Pictured below: Cadre's trainer, Tim O'Connor, with the Amazing Randi.
If you are convinced by this article to dive into mentalism and Social Engineering the best place to start is by reading Thirteen Steps to Mentalism by Tony Corinda. This collection of articles first codified the cold reading techniques and other skills used by con artists from the turn of the century. Alternatively you may consider the works by Banachek. Banachek, at 18 years of age, with oversight by James Randi, used Social Engineering skills to hack a $500,000 grant awarded to Washington University in St. Louis, Missouri for the establishment of the McDonnell Laboratory. He has written many books on mentalism useful to the Social Engineering practitioner such as Psychological Subtleties Vol. 1, Vol. 2 and Vol. 3, Psychophysiological Thought Reading, and Muscle Reading and the Ideomotor Response Revealed.

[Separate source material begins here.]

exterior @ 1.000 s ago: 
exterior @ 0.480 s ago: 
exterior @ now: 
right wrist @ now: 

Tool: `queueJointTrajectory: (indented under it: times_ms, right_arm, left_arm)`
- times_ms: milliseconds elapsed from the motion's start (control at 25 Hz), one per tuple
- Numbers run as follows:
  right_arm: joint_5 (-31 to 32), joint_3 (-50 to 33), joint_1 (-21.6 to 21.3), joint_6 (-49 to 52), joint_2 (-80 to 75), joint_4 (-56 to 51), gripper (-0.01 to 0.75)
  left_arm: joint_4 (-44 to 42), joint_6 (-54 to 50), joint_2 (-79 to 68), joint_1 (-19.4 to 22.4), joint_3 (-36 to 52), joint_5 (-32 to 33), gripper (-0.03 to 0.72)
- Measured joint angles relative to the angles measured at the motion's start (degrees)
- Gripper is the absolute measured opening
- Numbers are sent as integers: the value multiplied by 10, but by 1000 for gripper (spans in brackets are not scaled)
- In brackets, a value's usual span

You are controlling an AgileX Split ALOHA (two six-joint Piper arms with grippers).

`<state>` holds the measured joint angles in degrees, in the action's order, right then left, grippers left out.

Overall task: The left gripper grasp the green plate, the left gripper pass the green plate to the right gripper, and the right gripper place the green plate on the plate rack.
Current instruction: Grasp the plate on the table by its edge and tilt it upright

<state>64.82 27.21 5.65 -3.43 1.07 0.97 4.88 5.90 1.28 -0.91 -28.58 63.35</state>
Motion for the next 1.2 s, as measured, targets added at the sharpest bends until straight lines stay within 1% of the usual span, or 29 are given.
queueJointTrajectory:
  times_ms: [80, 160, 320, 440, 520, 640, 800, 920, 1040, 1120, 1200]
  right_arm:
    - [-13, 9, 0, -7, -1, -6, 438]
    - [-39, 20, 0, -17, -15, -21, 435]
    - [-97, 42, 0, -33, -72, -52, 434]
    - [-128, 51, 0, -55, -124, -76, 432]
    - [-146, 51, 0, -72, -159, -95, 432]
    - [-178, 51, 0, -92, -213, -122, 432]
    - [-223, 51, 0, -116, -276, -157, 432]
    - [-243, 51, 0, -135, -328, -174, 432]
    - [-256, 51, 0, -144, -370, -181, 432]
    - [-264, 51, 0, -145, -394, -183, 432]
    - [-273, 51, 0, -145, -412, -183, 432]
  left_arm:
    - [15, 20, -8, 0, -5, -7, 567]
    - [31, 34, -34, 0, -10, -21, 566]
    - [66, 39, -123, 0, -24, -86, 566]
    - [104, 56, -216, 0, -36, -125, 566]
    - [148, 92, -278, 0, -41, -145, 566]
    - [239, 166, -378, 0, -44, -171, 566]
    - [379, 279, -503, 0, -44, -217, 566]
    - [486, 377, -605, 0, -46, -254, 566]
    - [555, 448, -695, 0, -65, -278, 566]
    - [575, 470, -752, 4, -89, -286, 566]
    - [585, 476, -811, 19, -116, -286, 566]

Once you have some basic routines down you can start to practice them on friends, fellow employees or even strangers in public places. Once you can read strangers on the spot, ad hoc in public you will have achieved the knowledge, skills and understanding to recognize and reverse engineer almost any Social Engineering attack you choose to analyze.
I hope that I have stimulated your interest in Social Engineering and its psychological underpinnings. Even if you do not decide to learn the arts of mentalism, I hope you will consider employing the most effective response to Social Engineering attacks, which is Security Awareness training. Security Awareness training does not turn your employees into mentalists but it does teach them to recognize cons, both those executed in person or through various technology. Security Awareness training is the best bang for the buck in cyber security and really the only way to stop attacks against the human element.